Gresik, jurnal9.tv – Pemerintah Kabupaten (Pemkab) Gresik resmi meluncurkan Program Insentif Pajak Daerah 2026 mulai Kemarin Senin, (17/08/2026), bertepatan dengan peringatan HUT ke-81 Kemerdekaan Republik Indonesia. Program ini menghadirkan pemutihan denda hingga diskon pajak sebagai “kado kemerdekaan” bagi warga Gresik.
Ada tiga insentif utama yang bisa dimanfaatkan wajib pajak antara lain :
1. *Bebas Denda Keterlambatan 100%* untuk PBB-P2, Reklame, Air Tanah, MBLB, dan PBJT.
2. *Diskon 20% Pajak PBB-P2* untuk ketetapan berjalan hingga Rp1.000.000, berlaku 17 Agustus–17 September 2026.
3. *Diskon 50% Pokok BPHTB* khusus perolehan hak atas waris dan hibah dari orang tua ke anak, dengan pendaftaran verifikasi 17 Agustus–16 Oktober 2026 dan batas akhir pembayaran 19 Oktober 2026.

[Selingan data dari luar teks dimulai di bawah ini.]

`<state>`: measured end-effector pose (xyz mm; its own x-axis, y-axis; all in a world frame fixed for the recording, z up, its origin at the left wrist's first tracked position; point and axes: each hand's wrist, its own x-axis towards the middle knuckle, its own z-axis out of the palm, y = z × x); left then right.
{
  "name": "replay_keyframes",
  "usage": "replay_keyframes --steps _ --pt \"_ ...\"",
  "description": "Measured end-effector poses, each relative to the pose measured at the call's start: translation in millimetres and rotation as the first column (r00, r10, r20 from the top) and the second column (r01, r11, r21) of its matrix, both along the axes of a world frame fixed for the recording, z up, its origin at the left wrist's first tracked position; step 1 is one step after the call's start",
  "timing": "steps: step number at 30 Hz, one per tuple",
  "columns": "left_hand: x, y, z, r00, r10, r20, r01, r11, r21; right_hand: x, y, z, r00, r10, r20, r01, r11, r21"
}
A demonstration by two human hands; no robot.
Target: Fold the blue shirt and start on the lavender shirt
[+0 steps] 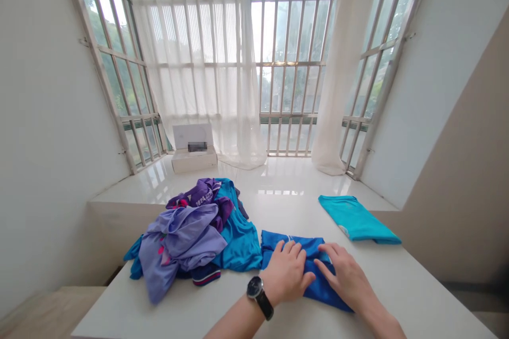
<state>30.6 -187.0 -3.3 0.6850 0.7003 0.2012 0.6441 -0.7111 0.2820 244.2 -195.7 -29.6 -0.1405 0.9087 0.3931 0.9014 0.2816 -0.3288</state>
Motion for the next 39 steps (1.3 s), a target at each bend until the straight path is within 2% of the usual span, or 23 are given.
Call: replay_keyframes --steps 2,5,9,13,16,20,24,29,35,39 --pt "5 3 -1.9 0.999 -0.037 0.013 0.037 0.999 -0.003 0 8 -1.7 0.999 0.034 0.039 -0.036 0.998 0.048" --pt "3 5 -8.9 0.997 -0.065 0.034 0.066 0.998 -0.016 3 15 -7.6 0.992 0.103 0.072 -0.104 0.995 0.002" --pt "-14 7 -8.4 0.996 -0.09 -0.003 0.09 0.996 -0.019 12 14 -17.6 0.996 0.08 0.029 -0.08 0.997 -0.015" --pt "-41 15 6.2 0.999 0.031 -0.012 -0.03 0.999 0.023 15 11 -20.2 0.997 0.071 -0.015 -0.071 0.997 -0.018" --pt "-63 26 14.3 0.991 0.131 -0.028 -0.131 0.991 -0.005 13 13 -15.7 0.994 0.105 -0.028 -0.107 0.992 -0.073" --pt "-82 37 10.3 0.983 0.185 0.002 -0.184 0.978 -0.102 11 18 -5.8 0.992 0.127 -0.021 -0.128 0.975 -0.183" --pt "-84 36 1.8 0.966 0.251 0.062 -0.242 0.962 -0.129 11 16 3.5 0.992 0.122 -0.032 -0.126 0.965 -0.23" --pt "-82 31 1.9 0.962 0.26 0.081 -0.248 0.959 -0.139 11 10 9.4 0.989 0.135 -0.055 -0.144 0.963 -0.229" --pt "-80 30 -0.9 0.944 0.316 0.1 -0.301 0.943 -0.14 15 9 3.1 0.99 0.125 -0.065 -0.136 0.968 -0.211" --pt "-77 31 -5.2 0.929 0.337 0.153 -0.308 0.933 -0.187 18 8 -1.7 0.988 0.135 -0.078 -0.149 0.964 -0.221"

Bupati Gresik Fandi Akhmad Yani menegaskan insentif ini bukan sekadar hadiah kemerdekaan, melainkan strategi menumbuhkan budaya sadar pajak di masyarakat.
“Semua pajak yang dibayarkan masyarakat akan kembali lagi kepada masyarakat. Pemerintah hanya mengelolanya menjadi pembangunan yang manfaatnya bisa dirasakan bersama,” ujarnya, Selasa (18/08/2026).
Senada dengan Bupati, Kepala Badan Pendapatan, Pengelolaan Keuangan dan Aset Daerah (BPPKAD) Gresik, Andhy Hendro Wijaya, menekankan pentingnya ketaatan pajak untuk keberlanjutan pembangunan daerah.
“Setiap rupiah pajak yang dibayarkan masyarakat akan dikembalikan seutuhnya untuk kepentingan pembangunan Gresik. Orang bijak taat pajak, pajak lunas daerah maju. Merdeka!” tegas Andhy.
Pemkab Gresik mengimbau masyarakat memanfaatkan insentif ini lebih awal agar terhindar dari penumpukan antrean di loket maupun kepadatan trafik sistem pembayaran online. Pembayaran dapat dilakukan melalui mobile banking Bank Jatim, QRIS, e-commerce (Tokopedia, Shopee, Lazada), atau gerai minimarket terdekat.